If it happened in the past, it happened years ago, not "years back."

Given how common this phrase is, I'm guessing the first person who switched "ago" for "back" probably did it years back. See what I mean?

And speaking of "back," asking someone to use the backside entrance sounds so wrong.

"So when did you buy this car?"

"Oh, years back."

"Cool, can you open the backside? I'd like to get a load in."

4. 'Doing the needful'

Try to avoid using the phrase "do the needful." It went out of style decades ago, about the time the British left.

Using it today indicates you are a dinosaur, a dinosaur with bad grammar.

You may use the phrase humorously, to poke fun at such archaic speech, or other dinosaurs.

"Will you do the needful?"

"Of course, and I'll send you a telegram to let you know it's done too."

5. 'Discuss about'

"What shall we discuss about today?"

"Let's discuss about politics.

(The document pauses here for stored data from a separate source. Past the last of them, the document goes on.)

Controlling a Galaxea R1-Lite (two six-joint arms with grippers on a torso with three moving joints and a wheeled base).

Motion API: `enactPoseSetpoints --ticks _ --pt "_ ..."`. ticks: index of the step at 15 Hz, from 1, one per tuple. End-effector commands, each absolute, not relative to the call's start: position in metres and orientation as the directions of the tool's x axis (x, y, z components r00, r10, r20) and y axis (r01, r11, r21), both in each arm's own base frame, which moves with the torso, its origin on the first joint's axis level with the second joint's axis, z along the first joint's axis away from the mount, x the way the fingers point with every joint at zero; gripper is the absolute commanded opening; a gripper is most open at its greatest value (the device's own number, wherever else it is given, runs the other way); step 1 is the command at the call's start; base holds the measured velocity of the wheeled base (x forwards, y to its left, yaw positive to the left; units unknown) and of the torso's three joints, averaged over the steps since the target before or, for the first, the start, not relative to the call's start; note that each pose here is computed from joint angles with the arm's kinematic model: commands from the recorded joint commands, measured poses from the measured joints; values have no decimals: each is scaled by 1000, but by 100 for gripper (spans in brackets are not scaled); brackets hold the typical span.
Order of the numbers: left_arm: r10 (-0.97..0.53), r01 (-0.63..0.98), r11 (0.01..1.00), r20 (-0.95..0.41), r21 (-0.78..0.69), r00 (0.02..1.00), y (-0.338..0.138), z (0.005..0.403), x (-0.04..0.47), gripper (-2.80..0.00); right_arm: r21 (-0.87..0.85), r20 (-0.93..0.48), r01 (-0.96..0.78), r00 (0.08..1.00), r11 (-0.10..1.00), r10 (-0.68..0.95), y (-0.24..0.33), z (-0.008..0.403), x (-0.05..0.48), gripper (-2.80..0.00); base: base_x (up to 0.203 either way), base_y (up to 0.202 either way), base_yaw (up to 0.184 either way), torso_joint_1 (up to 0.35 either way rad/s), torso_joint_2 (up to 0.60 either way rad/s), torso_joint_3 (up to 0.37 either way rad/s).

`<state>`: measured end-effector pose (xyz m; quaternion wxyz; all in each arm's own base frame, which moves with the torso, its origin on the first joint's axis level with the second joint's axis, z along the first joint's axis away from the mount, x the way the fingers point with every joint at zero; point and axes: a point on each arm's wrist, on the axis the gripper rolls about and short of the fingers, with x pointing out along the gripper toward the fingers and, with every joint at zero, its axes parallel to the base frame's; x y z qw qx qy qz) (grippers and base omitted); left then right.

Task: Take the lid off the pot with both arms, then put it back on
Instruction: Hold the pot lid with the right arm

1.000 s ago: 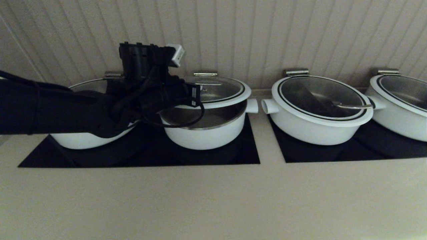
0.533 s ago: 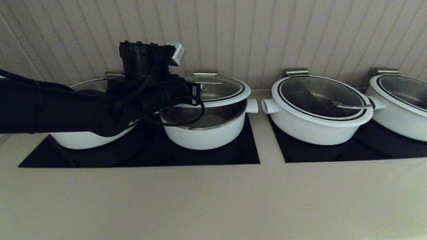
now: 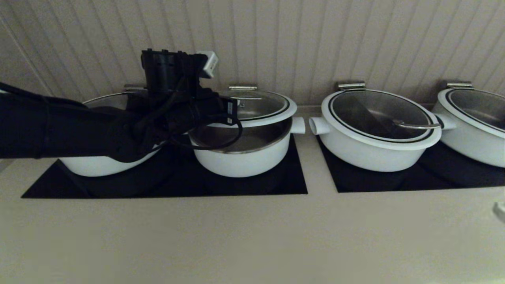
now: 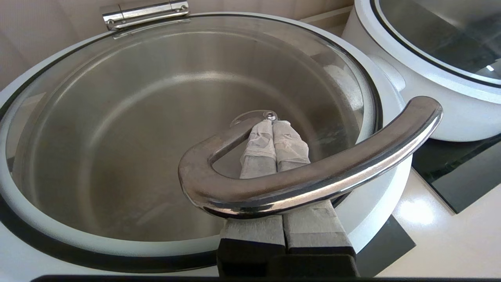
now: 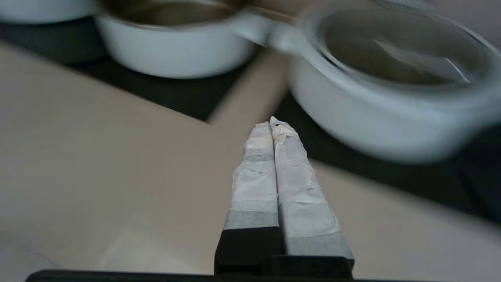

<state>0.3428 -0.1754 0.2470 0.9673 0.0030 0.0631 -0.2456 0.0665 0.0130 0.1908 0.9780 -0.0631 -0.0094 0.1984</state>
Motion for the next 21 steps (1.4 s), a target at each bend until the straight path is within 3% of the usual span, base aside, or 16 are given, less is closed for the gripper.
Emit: enactPoseSetpoints --ticks 1,7,12,17,21 --pt "-476 477 879 -121 -25 871 -176 247 343 -280 -132 -148 -549 834 826 531 24 189 130 -280 0 0 0 0 0 0" --pt "-469 470 882 -122 -26 874 -173 247 344 -280 -197 -191 -779 625 595 757 75 187 219 -280 0 0 0 0 0 0" --pt "-468 469 883 -124 -26 875 -173 246 344 -280 -213 -47 -856 490 471 870 148 169 272 -280 0 0 0 0 0 0" --pt "-451 451 892 -124 -24 884 -172 246 345 -280 -246 30 -870 433 426 901 190 153 302 -280 0 0 0 0 0 0" --pt "-449 450 893 -121 -24 885 -172 247 344 -280 -257 52 -855 454 451 890 198 147 315 -280 0 0 0 0 0 0"
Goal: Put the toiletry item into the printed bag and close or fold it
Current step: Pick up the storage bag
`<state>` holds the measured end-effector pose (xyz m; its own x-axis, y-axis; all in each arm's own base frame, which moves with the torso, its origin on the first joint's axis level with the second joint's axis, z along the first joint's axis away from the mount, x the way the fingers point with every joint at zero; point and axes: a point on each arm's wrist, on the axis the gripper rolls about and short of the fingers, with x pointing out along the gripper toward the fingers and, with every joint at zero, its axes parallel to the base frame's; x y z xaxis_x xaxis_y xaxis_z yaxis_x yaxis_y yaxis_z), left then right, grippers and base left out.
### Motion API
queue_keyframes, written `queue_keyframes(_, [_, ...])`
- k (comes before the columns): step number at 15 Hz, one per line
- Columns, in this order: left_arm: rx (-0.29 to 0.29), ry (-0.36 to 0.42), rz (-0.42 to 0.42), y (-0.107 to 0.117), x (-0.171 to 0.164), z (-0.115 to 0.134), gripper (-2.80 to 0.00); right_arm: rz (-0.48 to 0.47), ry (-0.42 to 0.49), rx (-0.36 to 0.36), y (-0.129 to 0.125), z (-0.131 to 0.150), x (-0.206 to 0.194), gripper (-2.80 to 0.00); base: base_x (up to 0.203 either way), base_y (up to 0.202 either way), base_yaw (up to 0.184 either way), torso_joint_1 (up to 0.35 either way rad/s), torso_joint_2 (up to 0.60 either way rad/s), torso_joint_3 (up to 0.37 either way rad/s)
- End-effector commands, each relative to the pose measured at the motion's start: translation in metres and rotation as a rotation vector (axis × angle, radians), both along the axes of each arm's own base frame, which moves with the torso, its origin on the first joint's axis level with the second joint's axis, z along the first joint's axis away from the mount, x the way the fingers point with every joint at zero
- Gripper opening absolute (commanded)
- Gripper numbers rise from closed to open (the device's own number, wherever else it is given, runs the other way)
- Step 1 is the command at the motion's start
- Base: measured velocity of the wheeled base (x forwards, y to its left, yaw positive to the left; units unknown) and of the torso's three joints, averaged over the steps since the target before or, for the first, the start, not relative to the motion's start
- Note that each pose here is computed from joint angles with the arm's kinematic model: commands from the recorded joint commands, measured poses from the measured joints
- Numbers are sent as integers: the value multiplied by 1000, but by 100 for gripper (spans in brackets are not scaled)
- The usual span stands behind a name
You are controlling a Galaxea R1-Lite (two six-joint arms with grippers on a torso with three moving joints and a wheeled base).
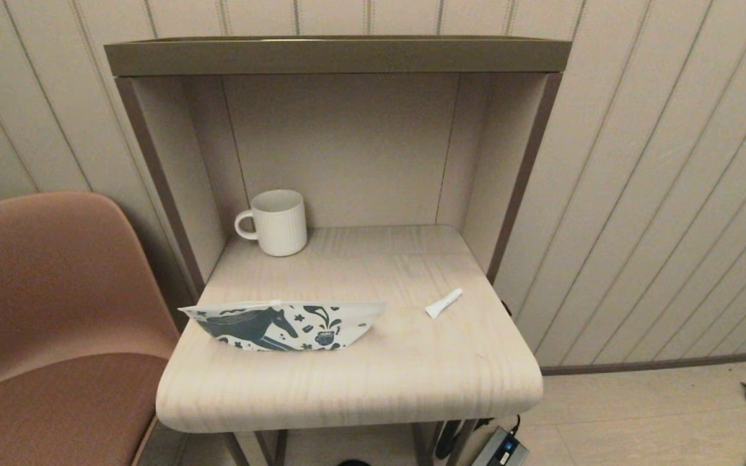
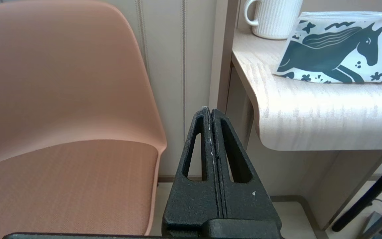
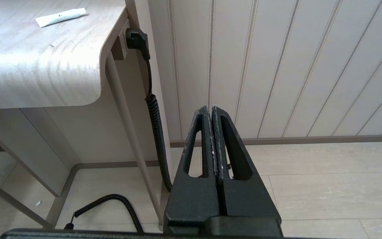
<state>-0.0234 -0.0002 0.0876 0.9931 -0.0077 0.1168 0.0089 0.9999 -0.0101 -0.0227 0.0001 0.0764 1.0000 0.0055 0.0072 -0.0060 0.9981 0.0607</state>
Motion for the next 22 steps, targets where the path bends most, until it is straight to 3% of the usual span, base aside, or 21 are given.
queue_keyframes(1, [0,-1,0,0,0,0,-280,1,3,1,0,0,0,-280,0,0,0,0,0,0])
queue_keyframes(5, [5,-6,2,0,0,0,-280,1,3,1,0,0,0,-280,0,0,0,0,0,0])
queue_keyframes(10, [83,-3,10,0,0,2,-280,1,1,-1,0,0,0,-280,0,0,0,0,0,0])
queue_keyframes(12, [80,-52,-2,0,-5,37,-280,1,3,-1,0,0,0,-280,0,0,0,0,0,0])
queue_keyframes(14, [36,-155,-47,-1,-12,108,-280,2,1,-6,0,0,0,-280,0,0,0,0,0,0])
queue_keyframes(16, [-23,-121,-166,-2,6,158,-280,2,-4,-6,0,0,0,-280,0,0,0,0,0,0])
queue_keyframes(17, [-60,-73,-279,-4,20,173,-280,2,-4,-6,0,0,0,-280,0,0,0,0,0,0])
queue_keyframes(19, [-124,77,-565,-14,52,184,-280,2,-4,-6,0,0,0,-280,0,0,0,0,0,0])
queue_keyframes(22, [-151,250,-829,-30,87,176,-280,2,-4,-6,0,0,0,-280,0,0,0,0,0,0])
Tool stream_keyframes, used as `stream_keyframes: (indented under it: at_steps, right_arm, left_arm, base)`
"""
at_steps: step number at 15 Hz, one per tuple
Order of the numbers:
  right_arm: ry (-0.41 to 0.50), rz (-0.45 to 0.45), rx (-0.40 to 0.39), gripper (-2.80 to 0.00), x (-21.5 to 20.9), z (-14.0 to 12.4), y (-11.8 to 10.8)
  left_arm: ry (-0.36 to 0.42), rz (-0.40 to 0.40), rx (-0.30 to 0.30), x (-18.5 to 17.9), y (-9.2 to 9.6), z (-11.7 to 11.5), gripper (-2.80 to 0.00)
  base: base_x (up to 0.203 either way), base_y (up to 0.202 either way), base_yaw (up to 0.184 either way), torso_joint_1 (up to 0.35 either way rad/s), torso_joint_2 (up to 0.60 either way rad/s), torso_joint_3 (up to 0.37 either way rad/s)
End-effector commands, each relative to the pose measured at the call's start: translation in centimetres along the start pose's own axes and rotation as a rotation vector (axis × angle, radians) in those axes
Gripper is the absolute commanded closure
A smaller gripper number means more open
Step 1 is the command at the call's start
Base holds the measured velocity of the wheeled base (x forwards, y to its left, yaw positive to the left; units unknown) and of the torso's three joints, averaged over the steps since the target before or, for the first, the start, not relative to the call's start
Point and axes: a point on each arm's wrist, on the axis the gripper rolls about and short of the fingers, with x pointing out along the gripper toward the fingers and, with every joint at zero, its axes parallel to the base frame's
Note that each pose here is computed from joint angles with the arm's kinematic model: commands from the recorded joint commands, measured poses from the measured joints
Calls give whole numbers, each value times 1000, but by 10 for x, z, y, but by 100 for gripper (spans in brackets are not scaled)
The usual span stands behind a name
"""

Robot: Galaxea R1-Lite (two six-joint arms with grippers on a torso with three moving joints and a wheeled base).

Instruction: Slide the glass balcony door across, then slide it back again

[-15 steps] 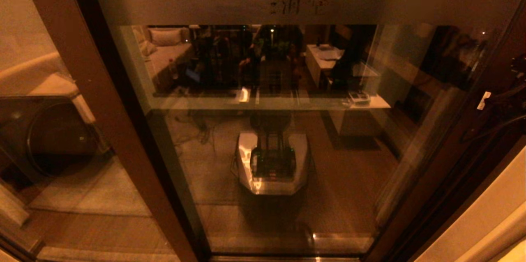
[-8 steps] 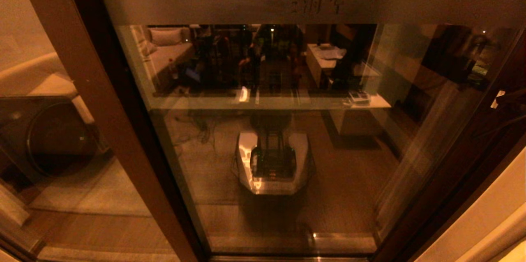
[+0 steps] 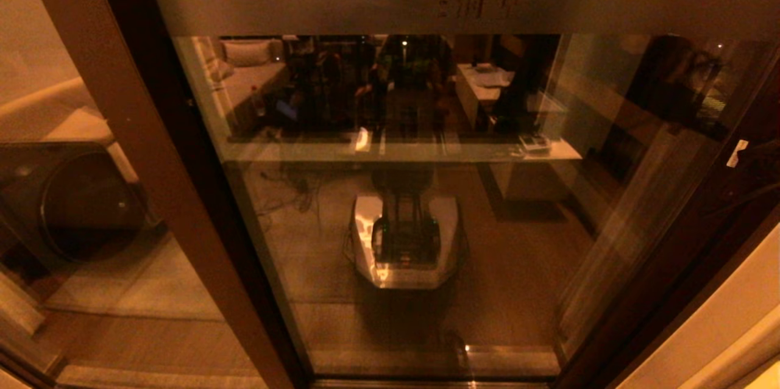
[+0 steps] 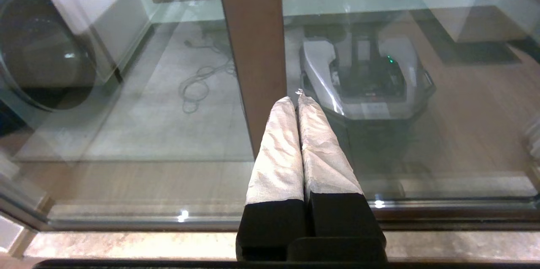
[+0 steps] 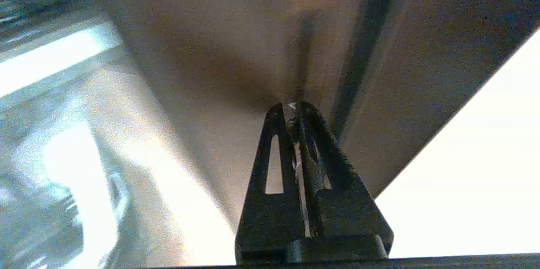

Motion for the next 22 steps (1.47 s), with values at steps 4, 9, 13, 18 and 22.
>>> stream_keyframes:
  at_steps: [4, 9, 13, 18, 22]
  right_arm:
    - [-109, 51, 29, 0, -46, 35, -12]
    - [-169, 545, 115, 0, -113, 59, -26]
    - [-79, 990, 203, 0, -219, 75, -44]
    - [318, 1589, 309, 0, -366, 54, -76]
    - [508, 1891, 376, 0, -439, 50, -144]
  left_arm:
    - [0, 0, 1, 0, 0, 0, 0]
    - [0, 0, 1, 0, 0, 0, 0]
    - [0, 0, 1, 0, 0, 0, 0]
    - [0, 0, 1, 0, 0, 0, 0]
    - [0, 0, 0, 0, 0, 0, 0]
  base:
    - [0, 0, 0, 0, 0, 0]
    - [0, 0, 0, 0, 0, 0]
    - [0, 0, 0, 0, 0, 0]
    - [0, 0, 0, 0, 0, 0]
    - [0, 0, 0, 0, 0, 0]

We need a fault-ridden topic to mirror our bad grammar."

You don't "discuss about" something; you just discuss things.

The word "discuss" means to "talk about". There is no reason to insert the word "about" after "discuss."

That would be like saying "talk about about." Which "brings about" me to my next peeve.

6. 'Order for'

"Hey, let's order for a pizza."

"Sure, and why not raid a library while we're about it."

When you order something, you "order" it, you do not "order for" it.

Who knows when or why we began placing random prepositions after verbs?

Perhaps somewhere in our history someone lost a little faith in the "doing" word and added "for" to make sure their order would reach them. They must have been pretty hungry.

7. 'Do one thing'

When someone approaches you with a query, and your reply begins with the phrase "do one thing," you're doing it wrong.

"Do one thing" is a phrase that does not make sense.

It is an Indianism. It is only understood in India. It is not proper English. It is irritating.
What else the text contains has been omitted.